Between the wine and Flame’s circular logic, I finished the debate not knowing what I believed anymore.

We moved on to practical matters.

“What will you do?”

“I have to go back,” she said.

“What about Tarvis?”

“I already have a man. One is plenty.” She told me his name; the words meant nothing to me.

“And your obligation to the guard?”

“Easily dismissed, even if it weren’t imaginary. In fact, I’ve already resigned.” A faraway look crossed her face. “A funny thing. I’ve spent my whole life evading the law. I show up here, and the first thing I do is join the police force.” She snickered. “That in itself proves this isn’t real.

“You know, this is the longest I’ve ever spent in one place.”

I sipped at my wine, saying nothing.

“Can you help me?” she asked.”

“I can’t.” It was the truth.

She regarded me for a long moment. “I believe you,” she said finally. “Forgive me for asking; are there wizards in this city more powerful than you?”

Gauging the relative might of wizards is an onerous calculus, but I knew what she meant. “There aren’t.”

“And in other lands?”

To entertain the question was to answer it. There was further discussion, but we both knew the matter was already settled.

To think that, in other contexts, I had admired Flame’s single-mindedness of purpose…

I spent the next day arranging for money, provisions, and a mount, as well as armor and armaments to replace those Flame had returned to the city’s quartermaster. Though I knew of nobody with the power to walk between worlds, I wrote letters of introduction to various wizards just the same; the study of magic often leads down unexpected avenues. We passed the evening studying maps and assessing the swiftest, safest routes. And when Tarvis knocked at the door, we did not answer.

Flame departed at dawn.

Not an hour later, Tarvis came knocking again.

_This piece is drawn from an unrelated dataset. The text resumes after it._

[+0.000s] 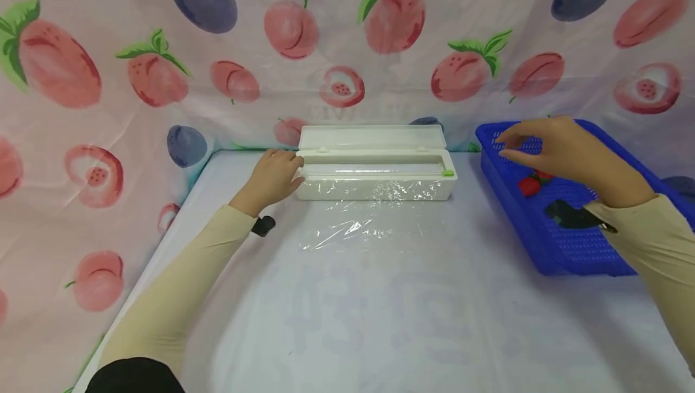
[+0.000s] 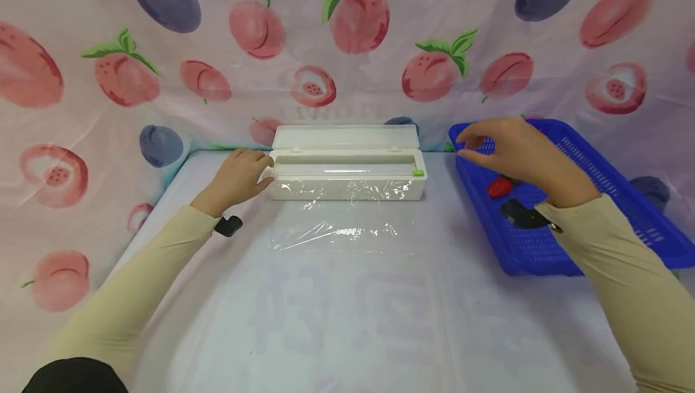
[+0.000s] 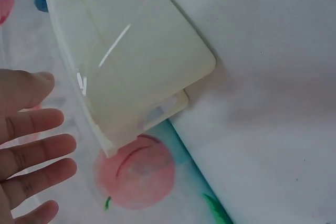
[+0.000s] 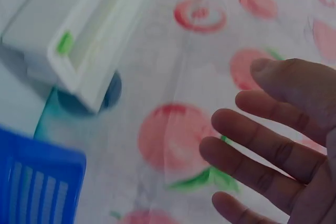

Magic is a business of colleagues, and of enemies. Wizards have little experience navigating conflicting allegiances, for we rarely have more than one true friend at a time.

Indecision paralyzed me, until Tarvis departed and spared me the need to choose.

***

That was a week ago. Today, my loyalty to Flame and my guilt at avoiding Tarvis finally reached equilibrium. I sought out Tarvis and explained everything. He listened calmly, and when I finished, he summarily quit the city guard and set off after her.

I have spent the last week contemplating Flame’s implacability with regard to her theories, and researching what scholars ancient and modern have to say about the nature of reality (sadly, the study of magic leaves many conspicuous gaps in one’s education, including philosophy).

Tomorrow, I leave.

I don’t know what I’ll do when I find Flame. The paradox of friendship compels me to aid her in her quest, while secretly hoping that she fails and is forced to remain in this world.

But a contrary notion has taken root at the back of my mind and drives my pursuit: part of me hopes that she succeeds.

If she does find a way home, I will beg her, not to stay here, but to take me along. It’s the intellectual in me.

Magic or not, if there is, in fact, a “real world”, that’s the world I want to be in.